……
渝城。
羅家灣十九號。
「女先生那邊有動靜沒?」戴春風問齊伍。
「沒有動靜。」齊伍搖搖頭。
‘女先生’是軍統高層內部對汪填海的代稱,以遮人耳目。
填海,精衛填海,精衛乃神之女,女先生也。
不過,盛叔玉卻是私下裡嘟囔,說‘精衛’乃神女,‘女先生’乃是尊稱,汪副總裁若是果然和日本人有勾連,那簡直是糟蹋了‘女先生’這個名。
戴春風皺了皺眉頭,他搖搖頭,「咱們這位‘女先生’,葫蘆裡到底賣的什麼藥啊。」
「不知道。」齊伍搖搖頭,「不過,想來不是什麼好藥。」
此前,副總裁官邸的電話瘋狂向外打出,戴春風得到手下彙報後大驚,以為汪填海會有什麼重要行動,立刻向領袖彙報。
沒想到這些天過去了,那邊卻似乎又偃旗息鼓了。
雖然戴春風無法判斷汪填海要做什麼,但是,必然是在謀劃什麼大事情,都說這位汪副總裁做事情優柔寡斷,難道這次又是老毛病犯了?
兩人又秘密分析了一會,還是有些摸不著頭腦。(ps2)
戴春風並不知道的是,按照計劃,汪填海應在十二月八日離開渝城,但卻是恰逢常凱申收到戴春風的彙報後,立刻果斷從抗戰前線返抵渝城,還通知汪填海於九日到黃山官邸談話。
如此,汪填海驚恐,不敢有絲毫妄動。
翌日。
戴春風去黃山官邸拜見領袖,聽到王之鶴正在破口大罵,悄悄湊過去聽,卻是王之鶴正在偷偷罵人,說汪填海的壞話。
「汪填海早晚當漢奸。」王之鶴氣呼呼罵道。
旁邊眾侍從官嚇壞了,趕緊勸王之鶴不要亂講。
原來,就在昨日,汪填海與常凱申見面後,汪填海仍堅持對日主和,雙方發生了激烈的爭論。
也正是因為此次見面,汪填海非常緊張,不敢在緊急情況下倉促出逃,便一再改變計劃,而那邊早就相約好的近衛也只好一再推遲發表宣告。
……
九日後。
汪填海終於覓得出逃時機。這天,他以赴成都演講為名,偕陳碧君、曾正敏等人直飛昆明。
在出逃之前,汪副總裁還通知陳南海,讓他務必於他抵達之前先到昆明等候接駕。
在逃離渝城的飛機上,還發生了一件趣事。
當時,汪填海一夥登機後發現國黨空軍司令周智煣也在機上,大驚,惶惶不已,擔心事蹟敗露。

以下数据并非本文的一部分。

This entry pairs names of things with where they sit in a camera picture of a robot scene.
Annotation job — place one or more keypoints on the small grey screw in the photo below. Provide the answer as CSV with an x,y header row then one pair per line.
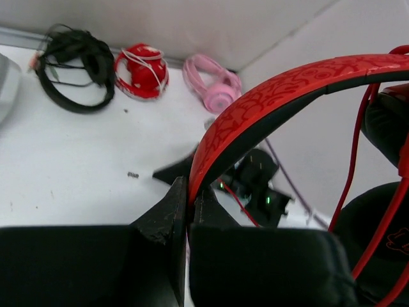
x,y
133,175

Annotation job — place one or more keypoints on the pink round headphones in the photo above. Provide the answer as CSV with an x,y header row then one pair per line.
x,y
221,93

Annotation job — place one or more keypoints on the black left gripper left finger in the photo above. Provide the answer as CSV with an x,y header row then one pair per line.
x,y
136,264

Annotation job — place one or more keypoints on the red black headphones with cable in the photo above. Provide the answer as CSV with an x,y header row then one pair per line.
x,y
373,228

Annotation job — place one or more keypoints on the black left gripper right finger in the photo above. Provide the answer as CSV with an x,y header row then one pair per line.
x,y
233,265

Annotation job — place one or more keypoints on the white grey headphones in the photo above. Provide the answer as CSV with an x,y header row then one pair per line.
x,y
10,76

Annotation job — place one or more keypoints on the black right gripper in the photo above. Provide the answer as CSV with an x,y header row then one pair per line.
x,y
248,181

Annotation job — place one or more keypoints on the red white headphones wrapped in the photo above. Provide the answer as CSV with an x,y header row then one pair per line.
x,y
149,75

陳碧君連忙上去主動解釋:「汪先生是應雲南龍宇主席的邀請,去昆明講演的。」
飛機起飛後不久,周智煣竟徑直走進駕駛室親自駕機。
汪填海等人大驚失色,擔心周智煣把飛機開回渝城。
曾正敏立刻示意同伴密切監視航向,隨時準備應付突發局面。
又過了一會,陳碧君透過機窗往下看,以為是嘉陵江與長江的匯合處,不由大驚:「周司令!你為什麼把我們送回渝城?」
曾仲鳴等人將右手插入口袋,緊握手槍。
周智煣大笑:「那是沱江與長江的匯合處,是瀘州,不是渝城。」
汪填海等人後背都出了一層冷汗。
飛機抵達雲南上空,周智煣離開駕駛室,笑問:「報告汪主席,您看我這個航空兵合不合格?」
汪填海早已一身冷汗,強裝笑臉,竟連說了三個「合格、合格,合格。」
大約中午午飯時間,飛機抵達昆明。
之前,汪填海曾通知龍宇,為了「不引起日寇注意,避免敵機中途截擊」,只請他一人去機場迎接,不要讓其他人知道,龍宇滿口應允。
但汪填海到昆明時,省府各廳、署、局長,都在機場列隊迎候,滿街掛了旗幟,軍樂隊也大吹大擂起來。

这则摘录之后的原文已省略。